*Provided data*
======

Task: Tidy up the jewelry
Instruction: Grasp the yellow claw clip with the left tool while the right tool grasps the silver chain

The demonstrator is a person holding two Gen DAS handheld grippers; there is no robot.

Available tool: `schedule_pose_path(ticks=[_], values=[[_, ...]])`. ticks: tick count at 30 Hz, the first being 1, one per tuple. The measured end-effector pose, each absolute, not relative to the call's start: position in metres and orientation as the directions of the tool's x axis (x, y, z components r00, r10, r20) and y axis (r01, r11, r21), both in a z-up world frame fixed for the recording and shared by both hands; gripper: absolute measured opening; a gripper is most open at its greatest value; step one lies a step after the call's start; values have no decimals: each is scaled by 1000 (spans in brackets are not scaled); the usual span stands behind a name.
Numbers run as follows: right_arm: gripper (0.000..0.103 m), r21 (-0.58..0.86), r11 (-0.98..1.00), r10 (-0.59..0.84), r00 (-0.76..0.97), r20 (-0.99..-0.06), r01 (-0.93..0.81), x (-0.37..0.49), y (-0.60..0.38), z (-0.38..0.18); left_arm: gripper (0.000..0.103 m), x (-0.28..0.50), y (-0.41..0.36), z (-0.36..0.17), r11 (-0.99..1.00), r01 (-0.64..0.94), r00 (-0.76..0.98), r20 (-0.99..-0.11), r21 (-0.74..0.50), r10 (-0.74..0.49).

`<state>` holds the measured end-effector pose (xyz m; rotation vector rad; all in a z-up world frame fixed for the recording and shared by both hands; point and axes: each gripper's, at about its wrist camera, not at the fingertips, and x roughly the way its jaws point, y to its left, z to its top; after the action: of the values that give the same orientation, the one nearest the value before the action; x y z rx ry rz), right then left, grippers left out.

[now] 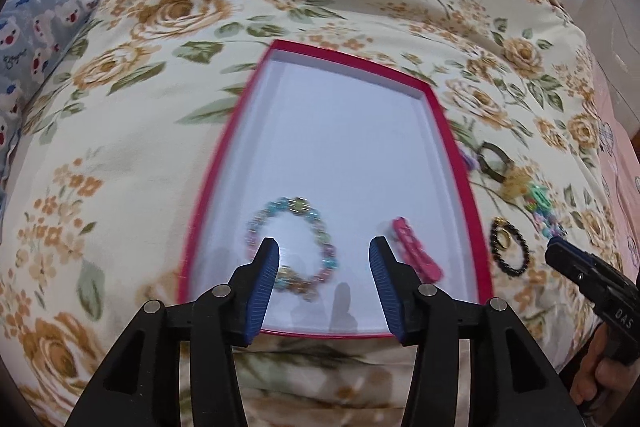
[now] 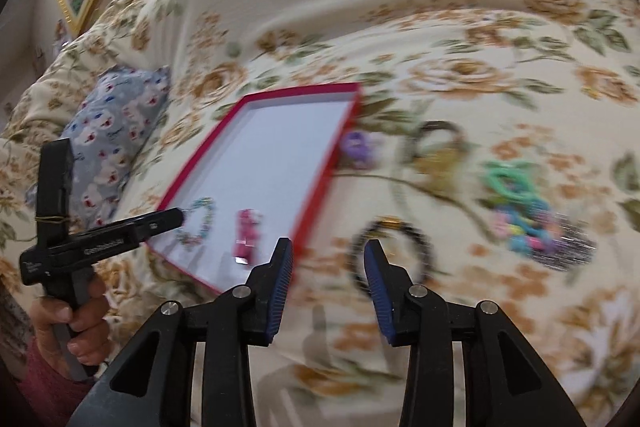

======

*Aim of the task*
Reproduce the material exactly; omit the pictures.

*Result for this exercise*
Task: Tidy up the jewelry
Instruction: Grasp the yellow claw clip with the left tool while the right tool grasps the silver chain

The demonstrator is a person holding two Gen DAS handheld grippers; there is no robot.

Available tool: `schedule_pose_path(ticks=[_], values=[[_, ...]])`. ticks: tick count at 30 Hz, the first being 1, one per tuple. The measured end-effector pose, each absolute, not relative to the call's start: position in metres and orientation as the directions of the tool's x axis (x, y, z components r00, r10, r20) and y axis (r01, r11, r21), both in a z-up world frame fixed for the recording and shared by both hands; gripper: absolute measured opening; a gripper is most open at its greatest value; step one lies a step after the call's start; values have no decimals: each is scaled by 1000 (spans in brackets are not scaled); the usual span stands behind a name.
Numbers run as follows: right_arm: gripper (0.000..0.103 m), r21 (-0.58..0.86), r11 (-0.98..1.00), r10 (-0.59..0.84), r00 (-0.76..0.97), r20 (-0.99..-0.06), r01 (-0.93..0.81), x (-0.37..0.49), y (-0.60..0.38), z (-0.38..0.18); left_arm: gripper (0.000..0.103 m), x (-0.28..0.50), y (-0.41..0.36), z (-0.36..0.17), r11 (-0.99..1.00), r01 (-0.64..0.94), r00 (-0.76..0.98), r20 (-0.99..-0.11), r21 (-0.74..0.50), r10 (-0.74..0.49).

`<state>` holds the measured end-effector pose (xyz m; rotation vector rad; all in a z-up world frame fixed for the recording and shared by both hands; point and axes: each gripper's, at about its wrist camera, not at the fingertips, and x roughly the way its jaws point, y to its left, z to its top; after the action: of the values that give the same orientation, the one nearest the value before the action; x y z rx ry rz), right then left, grippers left out.

[now] 
[now] 

Here the answer is complete.